The AT4 site may be involved in memory acquisition and recall, as well as blood flow regulation. Angiotensin IV and its analogs may also benefit spatial memory tasks such as object recognition and avoidance (conditioned and passive avoidance). Studies have also shown that the usual biological effects of angiotensin IV on the body are not affected by common AT2 receptor antagonists such as the hypertension medication losartan.

== Effects ==
See also Angiotensin#Effects
Angiotensins II, III and IV have a number of effects throughout the body:

=== Adipic ===
Angiotensins "modulate fat mass expansion through upregulation of adipose tissue lipogenesis ... and downregulation of lipolysis."

=== Cardiovascular ===

Angiotensins are potent direct vasoconstrictors, constricting arteries and increasing blood pressure. This effect is achieved through activation of the GPCR AT_{1}, which signals through a G_{q} protein to activate phospholipase C, and subsequently increase intracellular calcium.

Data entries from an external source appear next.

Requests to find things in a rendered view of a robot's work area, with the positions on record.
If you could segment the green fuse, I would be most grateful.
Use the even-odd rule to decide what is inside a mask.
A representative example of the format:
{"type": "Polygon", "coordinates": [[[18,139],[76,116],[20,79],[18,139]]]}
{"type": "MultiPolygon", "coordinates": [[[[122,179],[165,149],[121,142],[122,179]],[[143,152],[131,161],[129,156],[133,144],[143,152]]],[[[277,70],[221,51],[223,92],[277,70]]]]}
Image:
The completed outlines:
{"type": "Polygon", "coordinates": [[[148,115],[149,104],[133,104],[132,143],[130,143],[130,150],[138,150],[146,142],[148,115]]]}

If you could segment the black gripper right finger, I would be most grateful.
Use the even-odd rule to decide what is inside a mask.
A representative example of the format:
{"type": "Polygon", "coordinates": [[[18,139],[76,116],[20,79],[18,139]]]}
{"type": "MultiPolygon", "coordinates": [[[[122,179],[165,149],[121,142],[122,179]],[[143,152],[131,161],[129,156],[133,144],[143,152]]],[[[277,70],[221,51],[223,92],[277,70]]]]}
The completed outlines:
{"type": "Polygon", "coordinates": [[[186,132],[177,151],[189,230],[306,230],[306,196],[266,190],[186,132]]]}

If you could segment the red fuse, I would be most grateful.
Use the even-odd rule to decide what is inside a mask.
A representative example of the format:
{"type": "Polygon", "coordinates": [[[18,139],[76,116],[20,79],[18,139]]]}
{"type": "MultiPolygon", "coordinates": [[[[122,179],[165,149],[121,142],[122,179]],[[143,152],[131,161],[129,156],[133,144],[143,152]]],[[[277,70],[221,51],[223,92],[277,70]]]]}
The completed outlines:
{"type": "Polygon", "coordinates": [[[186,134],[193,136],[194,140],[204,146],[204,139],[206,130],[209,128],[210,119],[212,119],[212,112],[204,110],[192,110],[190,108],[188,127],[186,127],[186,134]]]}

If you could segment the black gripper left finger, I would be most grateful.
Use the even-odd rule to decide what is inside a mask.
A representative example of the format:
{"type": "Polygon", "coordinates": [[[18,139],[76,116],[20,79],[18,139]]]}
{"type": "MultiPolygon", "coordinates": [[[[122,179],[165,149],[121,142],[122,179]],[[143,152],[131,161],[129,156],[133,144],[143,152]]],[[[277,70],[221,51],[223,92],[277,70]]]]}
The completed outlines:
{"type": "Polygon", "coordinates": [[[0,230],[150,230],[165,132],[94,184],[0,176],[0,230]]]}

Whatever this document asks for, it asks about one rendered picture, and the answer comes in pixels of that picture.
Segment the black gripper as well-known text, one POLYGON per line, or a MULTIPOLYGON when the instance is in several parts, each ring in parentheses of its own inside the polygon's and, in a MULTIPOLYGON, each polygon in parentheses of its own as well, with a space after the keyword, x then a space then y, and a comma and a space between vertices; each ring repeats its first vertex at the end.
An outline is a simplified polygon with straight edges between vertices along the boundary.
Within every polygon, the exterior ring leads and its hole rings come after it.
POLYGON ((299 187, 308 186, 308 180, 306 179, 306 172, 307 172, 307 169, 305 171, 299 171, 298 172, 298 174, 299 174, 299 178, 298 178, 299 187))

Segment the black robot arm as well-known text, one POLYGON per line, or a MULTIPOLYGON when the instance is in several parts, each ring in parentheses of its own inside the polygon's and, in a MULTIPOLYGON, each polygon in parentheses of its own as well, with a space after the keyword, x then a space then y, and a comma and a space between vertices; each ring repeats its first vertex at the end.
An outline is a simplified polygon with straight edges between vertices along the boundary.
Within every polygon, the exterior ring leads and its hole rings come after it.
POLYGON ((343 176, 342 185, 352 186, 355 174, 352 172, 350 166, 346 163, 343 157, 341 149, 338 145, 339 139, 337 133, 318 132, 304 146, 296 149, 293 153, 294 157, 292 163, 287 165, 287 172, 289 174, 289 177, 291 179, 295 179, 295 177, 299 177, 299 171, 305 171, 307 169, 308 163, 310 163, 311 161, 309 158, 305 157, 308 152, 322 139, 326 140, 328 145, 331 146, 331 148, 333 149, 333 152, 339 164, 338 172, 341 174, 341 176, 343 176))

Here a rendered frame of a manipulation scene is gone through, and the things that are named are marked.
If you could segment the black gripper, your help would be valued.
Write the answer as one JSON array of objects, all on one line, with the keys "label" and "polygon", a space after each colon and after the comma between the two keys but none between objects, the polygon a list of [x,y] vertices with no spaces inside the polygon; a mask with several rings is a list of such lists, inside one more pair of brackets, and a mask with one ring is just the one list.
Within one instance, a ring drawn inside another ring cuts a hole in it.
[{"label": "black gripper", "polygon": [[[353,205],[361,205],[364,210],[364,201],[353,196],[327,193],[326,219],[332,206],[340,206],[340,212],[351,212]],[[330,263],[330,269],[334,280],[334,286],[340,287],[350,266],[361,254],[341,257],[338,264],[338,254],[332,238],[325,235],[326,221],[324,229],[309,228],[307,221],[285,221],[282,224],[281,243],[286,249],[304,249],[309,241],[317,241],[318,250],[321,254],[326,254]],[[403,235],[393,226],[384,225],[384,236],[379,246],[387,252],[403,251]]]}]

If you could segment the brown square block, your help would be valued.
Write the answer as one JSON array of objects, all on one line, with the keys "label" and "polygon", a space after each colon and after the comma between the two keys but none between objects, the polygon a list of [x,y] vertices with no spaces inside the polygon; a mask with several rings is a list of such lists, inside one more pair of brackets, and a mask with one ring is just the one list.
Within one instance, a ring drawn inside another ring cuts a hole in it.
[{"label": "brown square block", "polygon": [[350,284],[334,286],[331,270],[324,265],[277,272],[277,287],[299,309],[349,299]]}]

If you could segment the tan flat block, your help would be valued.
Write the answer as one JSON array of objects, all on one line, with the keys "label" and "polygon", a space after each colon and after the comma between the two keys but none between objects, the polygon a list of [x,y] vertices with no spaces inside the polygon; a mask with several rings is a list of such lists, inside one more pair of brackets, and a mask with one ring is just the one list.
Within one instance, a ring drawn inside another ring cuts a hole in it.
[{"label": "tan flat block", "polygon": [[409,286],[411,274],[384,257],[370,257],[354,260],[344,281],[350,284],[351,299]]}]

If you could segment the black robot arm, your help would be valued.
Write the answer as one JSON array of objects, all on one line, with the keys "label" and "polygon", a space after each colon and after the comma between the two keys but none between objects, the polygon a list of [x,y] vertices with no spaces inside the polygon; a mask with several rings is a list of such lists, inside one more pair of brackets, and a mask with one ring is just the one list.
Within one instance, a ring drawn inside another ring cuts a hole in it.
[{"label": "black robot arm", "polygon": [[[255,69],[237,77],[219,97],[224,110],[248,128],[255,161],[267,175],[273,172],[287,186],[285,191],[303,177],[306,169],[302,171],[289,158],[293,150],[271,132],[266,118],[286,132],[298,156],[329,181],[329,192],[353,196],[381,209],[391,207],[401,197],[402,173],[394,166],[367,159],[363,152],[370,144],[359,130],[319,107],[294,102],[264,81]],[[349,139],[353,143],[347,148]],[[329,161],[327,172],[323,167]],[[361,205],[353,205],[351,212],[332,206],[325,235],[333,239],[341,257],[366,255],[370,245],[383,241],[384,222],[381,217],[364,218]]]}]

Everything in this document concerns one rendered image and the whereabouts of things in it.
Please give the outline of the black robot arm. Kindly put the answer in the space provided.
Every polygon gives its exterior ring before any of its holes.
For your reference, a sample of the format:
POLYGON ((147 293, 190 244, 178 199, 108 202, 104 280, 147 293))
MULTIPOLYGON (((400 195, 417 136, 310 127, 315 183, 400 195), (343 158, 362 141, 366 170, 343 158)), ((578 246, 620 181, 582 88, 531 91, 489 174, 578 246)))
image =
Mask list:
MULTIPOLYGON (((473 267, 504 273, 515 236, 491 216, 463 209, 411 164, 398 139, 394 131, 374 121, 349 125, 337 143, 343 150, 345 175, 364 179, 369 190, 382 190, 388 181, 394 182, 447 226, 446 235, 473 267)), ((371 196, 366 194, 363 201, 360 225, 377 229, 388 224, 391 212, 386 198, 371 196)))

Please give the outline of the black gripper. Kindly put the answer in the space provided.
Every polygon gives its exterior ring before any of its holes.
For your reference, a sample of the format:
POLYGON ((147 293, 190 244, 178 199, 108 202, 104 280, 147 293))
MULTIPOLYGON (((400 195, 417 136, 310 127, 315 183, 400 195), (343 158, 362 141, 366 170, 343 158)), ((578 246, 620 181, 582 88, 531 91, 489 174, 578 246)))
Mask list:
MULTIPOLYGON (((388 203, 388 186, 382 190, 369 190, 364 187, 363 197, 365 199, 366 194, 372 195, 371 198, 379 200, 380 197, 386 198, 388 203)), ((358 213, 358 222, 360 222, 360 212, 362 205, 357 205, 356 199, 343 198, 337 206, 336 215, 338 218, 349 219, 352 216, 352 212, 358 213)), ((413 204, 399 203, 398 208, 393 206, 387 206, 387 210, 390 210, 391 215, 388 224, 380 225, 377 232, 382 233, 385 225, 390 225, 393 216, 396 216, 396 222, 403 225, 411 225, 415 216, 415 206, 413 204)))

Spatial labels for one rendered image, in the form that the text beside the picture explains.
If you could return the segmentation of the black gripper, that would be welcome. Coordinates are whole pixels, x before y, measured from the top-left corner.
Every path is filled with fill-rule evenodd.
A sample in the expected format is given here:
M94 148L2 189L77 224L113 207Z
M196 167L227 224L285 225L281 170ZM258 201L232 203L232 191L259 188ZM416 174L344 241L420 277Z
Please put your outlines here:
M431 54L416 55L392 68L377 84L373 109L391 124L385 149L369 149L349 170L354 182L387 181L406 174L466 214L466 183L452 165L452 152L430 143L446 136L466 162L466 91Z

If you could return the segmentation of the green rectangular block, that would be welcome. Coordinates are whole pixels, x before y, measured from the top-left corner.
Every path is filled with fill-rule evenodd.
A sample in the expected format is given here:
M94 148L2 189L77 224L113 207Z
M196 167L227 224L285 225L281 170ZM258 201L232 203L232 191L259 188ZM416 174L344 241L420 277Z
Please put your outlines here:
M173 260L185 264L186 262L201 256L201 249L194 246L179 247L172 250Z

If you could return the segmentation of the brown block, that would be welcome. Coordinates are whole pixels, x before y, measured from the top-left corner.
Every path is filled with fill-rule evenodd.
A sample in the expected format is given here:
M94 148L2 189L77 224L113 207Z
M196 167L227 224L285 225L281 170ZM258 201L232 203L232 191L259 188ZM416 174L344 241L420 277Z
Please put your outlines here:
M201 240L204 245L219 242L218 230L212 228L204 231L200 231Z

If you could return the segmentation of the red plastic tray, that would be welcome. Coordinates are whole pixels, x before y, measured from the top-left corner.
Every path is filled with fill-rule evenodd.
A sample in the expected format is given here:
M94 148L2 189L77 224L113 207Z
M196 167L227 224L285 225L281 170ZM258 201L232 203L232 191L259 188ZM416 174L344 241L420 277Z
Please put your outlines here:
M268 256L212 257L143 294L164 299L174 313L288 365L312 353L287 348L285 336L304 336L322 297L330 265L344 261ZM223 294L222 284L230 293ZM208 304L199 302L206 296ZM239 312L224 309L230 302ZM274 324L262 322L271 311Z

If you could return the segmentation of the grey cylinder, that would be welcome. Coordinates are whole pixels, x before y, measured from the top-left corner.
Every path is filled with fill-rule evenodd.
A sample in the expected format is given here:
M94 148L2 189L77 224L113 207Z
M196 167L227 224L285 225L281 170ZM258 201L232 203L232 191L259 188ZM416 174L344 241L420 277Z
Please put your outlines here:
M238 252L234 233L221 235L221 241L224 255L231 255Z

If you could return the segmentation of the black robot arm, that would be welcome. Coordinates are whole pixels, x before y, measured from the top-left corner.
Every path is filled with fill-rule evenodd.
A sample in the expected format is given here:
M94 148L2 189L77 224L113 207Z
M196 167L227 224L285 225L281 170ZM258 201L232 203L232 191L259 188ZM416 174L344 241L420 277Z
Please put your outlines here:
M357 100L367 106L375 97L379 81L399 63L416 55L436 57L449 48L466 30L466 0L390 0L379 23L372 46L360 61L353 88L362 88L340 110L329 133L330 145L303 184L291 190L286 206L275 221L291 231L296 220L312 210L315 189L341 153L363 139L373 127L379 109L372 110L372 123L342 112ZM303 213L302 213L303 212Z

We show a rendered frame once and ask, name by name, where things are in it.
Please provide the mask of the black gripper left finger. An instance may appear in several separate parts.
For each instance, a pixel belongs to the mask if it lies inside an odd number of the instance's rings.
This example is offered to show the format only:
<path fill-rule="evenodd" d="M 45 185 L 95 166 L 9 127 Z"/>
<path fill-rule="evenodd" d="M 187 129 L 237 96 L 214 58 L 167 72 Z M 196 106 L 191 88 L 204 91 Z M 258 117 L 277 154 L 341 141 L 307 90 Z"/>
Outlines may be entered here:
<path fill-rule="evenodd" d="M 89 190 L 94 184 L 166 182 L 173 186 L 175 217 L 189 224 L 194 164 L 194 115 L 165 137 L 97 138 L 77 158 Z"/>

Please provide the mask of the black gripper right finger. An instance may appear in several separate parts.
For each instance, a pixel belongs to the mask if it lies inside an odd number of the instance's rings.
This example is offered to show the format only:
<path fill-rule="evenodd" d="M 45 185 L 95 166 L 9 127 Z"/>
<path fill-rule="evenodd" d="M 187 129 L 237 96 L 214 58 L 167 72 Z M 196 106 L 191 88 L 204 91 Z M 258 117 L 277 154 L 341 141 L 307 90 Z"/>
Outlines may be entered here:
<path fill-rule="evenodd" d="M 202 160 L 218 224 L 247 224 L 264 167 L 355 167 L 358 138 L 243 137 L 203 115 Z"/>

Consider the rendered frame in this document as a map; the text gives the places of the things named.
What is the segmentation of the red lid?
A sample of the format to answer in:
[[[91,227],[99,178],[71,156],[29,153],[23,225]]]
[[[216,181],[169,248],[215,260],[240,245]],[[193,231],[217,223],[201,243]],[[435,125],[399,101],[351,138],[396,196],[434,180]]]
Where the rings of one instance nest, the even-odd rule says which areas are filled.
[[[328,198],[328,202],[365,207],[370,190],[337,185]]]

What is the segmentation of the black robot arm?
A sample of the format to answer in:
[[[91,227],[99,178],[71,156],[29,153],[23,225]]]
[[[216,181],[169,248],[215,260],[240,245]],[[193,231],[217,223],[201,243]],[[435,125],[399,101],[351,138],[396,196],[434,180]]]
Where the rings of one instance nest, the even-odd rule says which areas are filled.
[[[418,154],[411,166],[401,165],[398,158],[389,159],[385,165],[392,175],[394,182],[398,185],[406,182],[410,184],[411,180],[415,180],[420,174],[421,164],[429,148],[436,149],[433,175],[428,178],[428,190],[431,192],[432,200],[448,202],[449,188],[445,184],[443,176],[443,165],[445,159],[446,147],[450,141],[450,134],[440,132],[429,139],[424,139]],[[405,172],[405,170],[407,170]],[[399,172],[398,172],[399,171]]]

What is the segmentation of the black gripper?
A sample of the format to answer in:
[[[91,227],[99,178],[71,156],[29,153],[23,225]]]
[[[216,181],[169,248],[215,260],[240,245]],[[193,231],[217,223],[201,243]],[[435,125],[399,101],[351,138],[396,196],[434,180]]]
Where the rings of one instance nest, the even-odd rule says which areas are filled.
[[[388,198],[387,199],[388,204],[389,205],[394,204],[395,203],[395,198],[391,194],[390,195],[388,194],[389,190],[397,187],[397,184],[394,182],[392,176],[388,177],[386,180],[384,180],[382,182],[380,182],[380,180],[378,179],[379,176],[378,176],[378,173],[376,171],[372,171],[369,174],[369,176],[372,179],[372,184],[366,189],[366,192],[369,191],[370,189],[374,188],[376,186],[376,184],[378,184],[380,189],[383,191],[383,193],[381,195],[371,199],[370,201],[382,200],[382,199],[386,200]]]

Angiotensin II has prothrombotic potential through adhesion and aggregation of platelets and stimulation of PAI-1 and PAI-2.

=== Neural ===

Angiotensin II increases thirst sensation (dipsogen) through the area postrema and subfornical organ of the brain, decreases the response of the baroreceptor reflex, increases the desire for salt, increases secretion of ADH from the posterior pituitary, and increases secretion of ACTH from the anterior pituitary. Some evidence suggests that it acts on the organum vasculosum of the lamina terminalis (OVLT) as well.

=== Adrenal ===
Angiotensin II acts on the adrenal cortex, causing it to release aldosterone, a hormone that causes the kidneys to retain sodium and lose potassium. Elevated plasma angiotensin II levels are responsible for the elevated aldosterone levels present during the luteal phase of the menstrual cycle.

=== Renal ===
Angiotensin II has a direct effect on the proximal tubules to increase Na^{+} reabsorption. It has a complex and variable effect on glomerular filtration and renal blood flow depending on the setting. Increases in systemic blood pressure will maintain renal perfusion pressure; however, constriction of the afferent and efferent glomerular arterioles will tend to restrict renal blood flow. The effect on the efferent arteriolar resistance is, however, markedly greater, in part due to its smaller basal diameter; this tends to increase glomerular capillary hydrostatic pressure and maintain glomerular filtration rate. A number of other mechanisms can affect renal blood flow and GFR. High concentrations of Angiotensin II can constrict the glomerular mesangium, reducing the area for glomerular filtration. Angiotensin II is a sensitizer to tubuloglomerular feedback, preventing an excessive rise in GFR. Angiotensin II causes the local release of prostaglandins, which, in turn, antagonize renal vasoconstriction. The net effect of these competing mechanisms on glomerular filtration will vary with the physiological and pharmacological environment.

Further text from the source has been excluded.